* Work request
Repeat word for word every line from the one holding "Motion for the" to the end of the material below.
+++ Input data +++
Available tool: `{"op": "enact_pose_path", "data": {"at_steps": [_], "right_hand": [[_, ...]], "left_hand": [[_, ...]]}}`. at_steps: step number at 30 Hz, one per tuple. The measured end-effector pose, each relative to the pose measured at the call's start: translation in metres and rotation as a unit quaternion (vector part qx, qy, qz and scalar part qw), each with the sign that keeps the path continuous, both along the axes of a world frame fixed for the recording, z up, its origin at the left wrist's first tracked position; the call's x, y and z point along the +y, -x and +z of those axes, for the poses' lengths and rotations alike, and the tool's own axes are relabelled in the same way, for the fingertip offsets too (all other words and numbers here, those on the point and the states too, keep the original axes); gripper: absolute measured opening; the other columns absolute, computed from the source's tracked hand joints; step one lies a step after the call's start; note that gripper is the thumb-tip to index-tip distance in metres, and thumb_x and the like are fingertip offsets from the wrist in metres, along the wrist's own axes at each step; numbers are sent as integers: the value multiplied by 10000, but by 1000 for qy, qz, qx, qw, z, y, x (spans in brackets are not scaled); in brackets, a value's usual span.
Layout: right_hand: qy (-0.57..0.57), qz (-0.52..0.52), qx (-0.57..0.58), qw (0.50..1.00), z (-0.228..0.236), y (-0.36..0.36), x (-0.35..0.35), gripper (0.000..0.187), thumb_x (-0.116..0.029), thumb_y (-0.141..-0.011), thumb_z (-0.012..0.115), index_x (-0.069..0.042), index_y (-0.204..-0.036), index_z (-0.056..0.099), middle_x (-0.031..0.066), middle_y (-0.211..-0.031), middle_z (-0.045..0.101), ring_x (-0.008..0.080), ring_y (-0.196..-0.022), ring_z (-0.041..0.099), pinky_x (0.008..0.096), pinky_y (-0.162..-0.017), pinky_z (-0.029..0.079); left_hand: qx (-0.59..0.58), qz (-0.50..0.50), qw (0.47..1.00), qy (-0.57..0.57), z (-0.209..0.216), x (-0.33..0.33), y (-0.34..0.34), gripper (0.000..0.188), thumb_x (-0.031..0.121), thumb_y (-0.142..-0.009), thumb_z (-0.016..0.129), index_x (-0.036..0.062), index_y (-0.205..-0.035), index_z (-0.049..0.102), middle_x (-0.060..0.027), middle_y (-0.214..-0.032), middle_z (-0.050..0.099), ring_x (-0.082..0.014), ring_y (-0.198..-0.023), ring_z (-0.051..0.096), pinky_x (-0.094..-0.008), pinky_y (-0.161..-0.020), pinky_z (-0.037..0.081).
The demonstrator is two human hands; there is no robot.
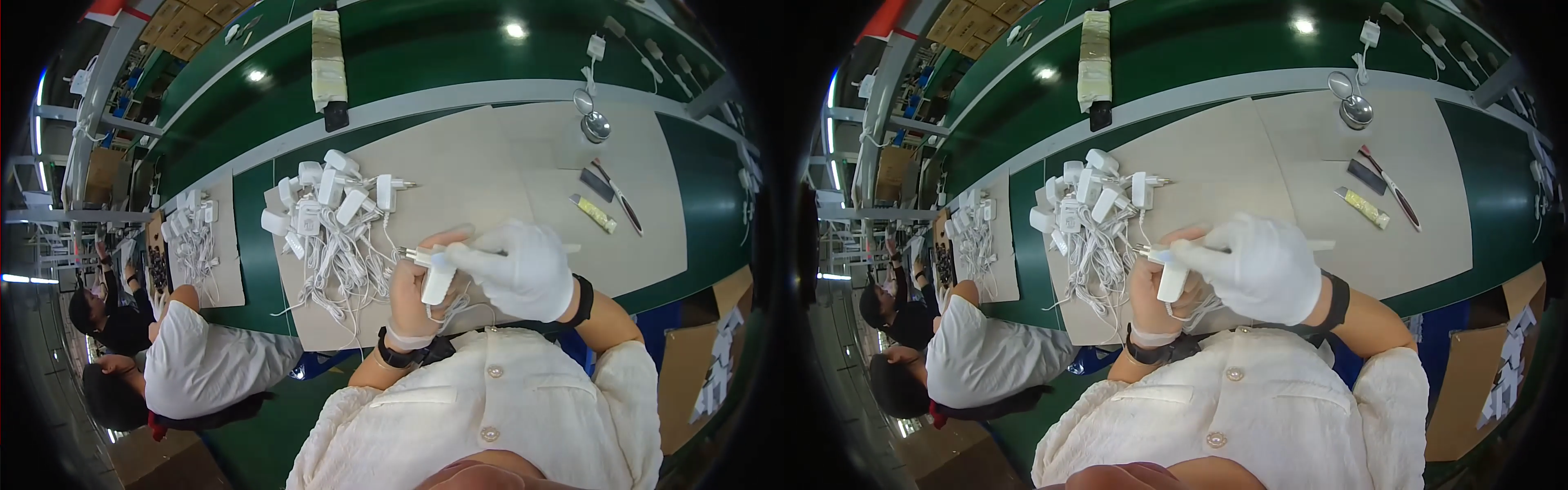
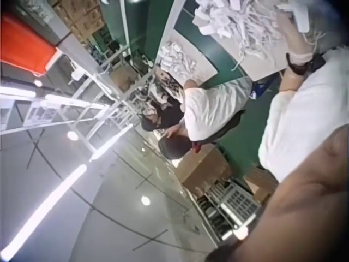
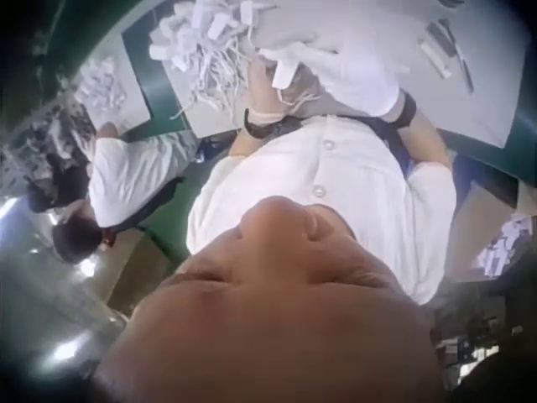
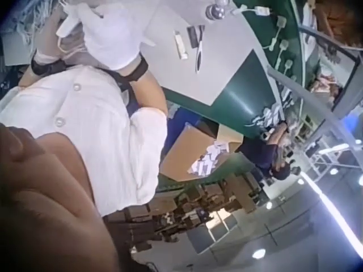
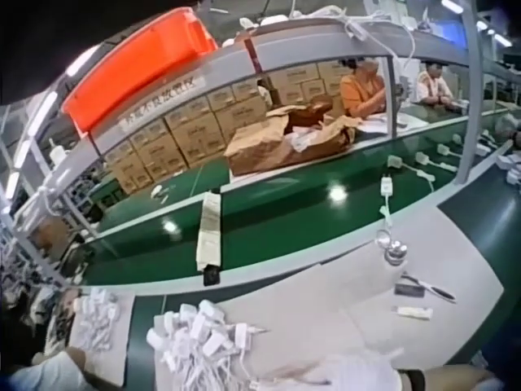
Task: The person picks up a power adapter from a pile, wipes the casing and cable with a cloth, and places it on a shelf. This process is repeated for several other power adapters.
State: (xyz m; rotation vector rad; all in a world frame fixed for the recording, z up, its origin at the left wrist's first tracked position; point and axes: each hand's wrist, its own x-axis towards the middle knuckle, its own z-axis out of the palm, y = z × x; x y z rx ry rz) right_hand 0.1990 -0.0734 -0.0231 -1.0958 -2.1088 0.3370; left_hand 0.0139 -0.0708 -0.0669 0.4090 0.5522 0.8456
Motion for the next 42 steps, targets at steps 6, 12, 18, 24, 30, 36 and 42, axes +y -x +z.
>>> {"op": "enact_pose_path", "data": {"at_steps": [6,12,18,24,30,36,42], "right_hand": [[-4,0,-8,1000,-8,8,-2,404,-86,-648,675,-165,-1044,691,36,-664,600,262,-517,541,385,-439,400],[47,1,-50,998,-15,4,-23,406,-88,-663,672,-167,-1061,691,39,-654,588,259,-534,550,389,-446,407],[86,-9,-14,996,-36,-13,-36,327,-103,-714,617,-170,-1024,694,5,-662,564,223,-553,554,372,-458,434],[21,-4,53,998,-20,-2,-16,414,-61,-708,640,-170,-1107,667,48,-682,581,249,-552,558,367,-453,409],[25,11,-5,1000,-16,14,-17,422,-16,-685,652,-159,-1082,667,45,-671,572,257,-555,553,373,-454,397],[67,2,127,990,-46,-7,-33,365,-28,-741,643,-129,-1092,654,92,-730,575,272,-596,553,362,-492,421],[217,-83,274,933,-23,19,-6,396,-44,-795,658,-67,-1184,582,44,-788,557,153,-629,530,263,-555,412]], "left_hand": [[38,1,999,33,7,-6,0,461,181,-893,290,-51,-1211,532,-33,-662,511,-71,-438,368,-202,-379,272],[21,9,997,71,-7,-13,8,450,195,-918,298,-51,-1213,531,1,-650,481,-56,-441,367,-190,-382,266],[81,55,995,23,9,-7,8,441,190,-940,322,-68,-1244,512,41,-629,430,-35,-453,355,-177,-390,252],[70,46,997,3,12,-10,6,406,142,-927,381,-81,-1237,519,50,-663,478,-14,-506,394,-159,-424,264],[333,81,907,-244,-4,-12,12,360,95,-906,432,-76,-1198,555,50,-711,528,-5,-557,429,-156,-454,280],[251,151,940,-172,16,-15,6,409,174,-928,412,-111,-1195,533,35,-634,442,-39,-470,353,-193,-427,240],[245,162,942,-163,2,-9,5,445,208,-929,409,-127,-1205,510,15,-649,456,-50,-444,329,-206,-407,209]]}}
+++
* Response
Motion for the next 42 steps, targets at steps 6, 12, 18, 24, 30, 36 and 42, axes +y -x +z.
>>> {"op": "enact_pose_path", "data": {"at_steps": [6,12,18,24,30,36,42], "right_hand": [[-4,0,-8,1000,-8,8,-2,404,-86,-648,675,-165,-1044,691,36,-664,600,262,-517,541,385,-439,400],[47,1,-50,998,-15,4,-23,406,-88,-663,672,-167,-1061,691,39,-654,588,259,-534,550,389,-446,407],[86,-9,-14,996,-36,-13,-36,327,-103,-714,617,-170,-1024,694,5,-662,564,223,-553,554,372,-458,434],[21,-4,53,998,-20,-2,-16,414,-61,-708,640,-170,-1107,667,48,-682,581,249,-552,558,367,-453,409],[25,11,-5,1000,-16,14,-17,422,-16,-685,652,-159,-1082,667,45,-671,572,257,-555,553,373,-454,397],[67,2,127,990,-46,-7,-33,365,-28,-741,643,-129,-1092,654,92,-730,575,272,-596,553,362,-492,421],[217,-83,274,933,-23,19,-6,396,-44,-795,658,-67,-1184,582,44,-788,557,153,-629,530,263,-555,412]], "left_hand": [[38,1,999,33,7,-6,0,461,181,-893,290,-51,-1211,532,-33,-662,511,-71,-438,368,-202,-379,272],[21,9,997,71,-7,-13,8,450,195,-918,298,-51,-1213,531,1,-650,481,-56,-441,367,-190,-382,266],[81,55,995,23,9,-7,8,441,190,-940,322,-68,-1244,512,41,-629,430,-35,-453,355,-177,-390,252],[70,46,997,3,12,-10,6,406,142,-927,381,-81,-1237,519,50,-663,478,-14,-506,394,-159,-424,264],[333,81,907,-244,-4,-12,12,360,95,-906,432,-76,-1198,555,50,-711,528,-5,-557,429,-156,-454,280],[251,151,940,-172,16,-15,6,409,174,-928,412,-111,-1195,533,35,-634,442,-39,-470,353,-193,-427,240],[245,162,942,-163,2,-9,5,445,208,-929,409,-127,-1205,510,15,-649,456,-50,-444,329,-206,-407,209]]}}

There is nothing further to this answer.